Hauptdarstellerin dieser "Show" ist Manekas Schwägerin, Sonia Gandhi, die Oppositionsführerin und Spitzenkandidatin der Kongresspartei. Auch ihr Ehemann, Indiras zweiter Sohn Rajiv, selbst Premierminister, starb jung: Er wurde 1994 ermordet. Doch die Ähnlichkeit ihres Schicksals hat die beiden zutiefst gegensätzlichen Frauen einander nicht näher gebracht. Seit Langem liefern sie sich vielmehr einen mal subtilen, mal offenen Kampf um Macht, Einfluss und das Vermächtnis der Familie, der bei dieser Wahl mal wieder eskaliert: Gandhi gegen Gandhi.

Kein Spaß für Sonia war beispielsweise Manekas Schritt im Februar, nicht mehr wie seit Jahren als freie Kandidatin, sondern als Zugpferd für die Bharatiya Janata Party (BJP) ins Rennen zu gehen. Dahinter steckte zwar ihre Überlegung, dass mit wachsender Macht der hindunationalistischen Regierungspartei die Aussichten auf ein Ministeramt für Unabhängige sinken. Doch zugleich konnte die BJP jenen magischen Namen kapern, der seit Jahrzehnten allein für den politischen Hauptgegner, den Indian National Congress, stand.

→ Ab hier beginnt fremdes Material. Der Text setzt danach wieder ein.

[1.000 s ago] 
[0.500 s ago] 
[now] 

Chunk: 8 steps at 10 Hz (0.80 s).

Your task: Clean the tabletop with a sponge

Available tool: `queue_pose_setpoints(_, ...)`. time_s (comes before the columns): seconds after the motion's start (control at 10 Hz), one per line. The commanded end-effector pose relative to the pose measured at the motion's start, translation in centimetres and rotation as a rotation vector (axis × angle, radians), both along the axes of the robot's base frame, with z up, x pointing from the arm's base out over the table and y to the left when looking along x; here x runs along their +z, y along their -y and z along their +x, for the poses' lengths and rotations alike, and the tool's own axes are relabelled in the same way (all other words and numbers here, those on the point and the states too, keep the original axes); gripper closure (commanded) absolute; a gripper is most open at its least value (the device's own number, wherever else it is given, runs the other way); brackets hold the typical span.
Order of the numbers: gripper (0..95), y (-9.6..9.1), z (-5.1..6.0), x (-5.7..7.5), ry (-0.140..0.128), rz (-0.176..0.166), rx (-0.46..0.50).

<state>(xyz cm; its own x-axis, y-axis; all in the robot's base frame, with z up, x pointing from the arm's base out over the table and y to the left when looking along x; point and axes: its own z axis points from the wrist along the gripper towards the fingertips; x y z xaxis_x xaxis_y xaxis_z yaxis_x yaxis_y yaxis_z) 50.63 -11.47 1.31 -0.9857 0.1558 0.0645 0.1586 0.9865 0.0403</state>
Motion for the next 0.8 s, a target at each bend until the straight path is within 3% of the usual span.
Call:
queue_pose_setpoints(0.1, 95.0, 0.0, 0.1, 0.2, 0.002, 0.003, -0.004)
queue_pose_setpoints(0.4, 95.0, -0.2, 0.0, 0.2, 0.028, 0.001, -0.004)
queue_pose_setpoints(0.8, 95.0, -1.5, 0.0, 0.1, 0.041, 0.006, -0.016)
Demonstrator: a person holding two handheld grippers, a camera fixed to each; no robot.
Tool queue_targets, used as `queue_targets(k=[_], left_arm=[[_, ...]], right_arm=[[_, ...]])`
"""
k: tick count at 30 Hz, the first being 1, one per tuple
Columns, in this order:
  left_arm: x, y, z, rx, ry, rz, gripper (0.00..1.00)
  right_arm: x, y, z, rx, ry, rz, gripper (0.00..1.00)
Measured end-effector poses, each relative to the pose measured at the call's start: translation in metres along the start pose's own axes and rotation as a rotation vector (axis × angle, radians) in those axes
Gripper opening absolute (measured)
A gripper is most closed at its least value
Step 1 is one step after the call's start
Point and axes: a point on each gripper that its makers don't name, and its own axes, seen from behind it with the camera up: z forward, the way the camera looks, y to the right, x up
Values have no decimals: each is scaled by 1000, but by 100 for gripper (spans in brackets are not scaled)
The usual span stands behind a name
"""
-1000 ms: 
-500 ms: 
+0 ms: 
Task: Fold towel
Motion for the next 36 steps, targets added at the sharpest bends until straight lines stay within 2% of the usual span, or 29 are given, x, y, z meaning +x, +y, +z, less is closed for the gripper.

Mit Jawaharlal Nehru, Indira und Rajiv Gandhi hat die Dynastie drei Premierminister der Kongresspartei gestellt; sie prägte Indiens größte und umstrittenste Zeiten vom Kampf um die Unabhängigkeit über den Ausnahmezustand, den Indira Gandhi verhängte, bis zu den Anfängen der High-Tech-Revolution. Die Familie wird verehrt für die persönlichen Opfer, die sie brachte.

Aber Maneka war stets das Enfant terrible. Mit ihrer Schwiegermutter Indira zankte sie sich öffentlich; Vorwürfen, die Kongresspartei sei korrupt, schloss sie sich scharfzüngig an. Ein angespanntes Verhältnis, "wenn Sie es milde formulieren wollen". Und nun ist sie für die BJP ein Schnäppchen? "Das nehme ich an", sagt sie. Um die Sache sogleich als "Formalität" herunterzuspielen: "Schließlich arbeite ich im Kabinett schon seit Jahren mit der BJP zusammen." Doch in Indien wirkt ihre Entscheidung etwa so, als würde sich in den USA ein Kennedy von den Republikanern aufstellen lassen.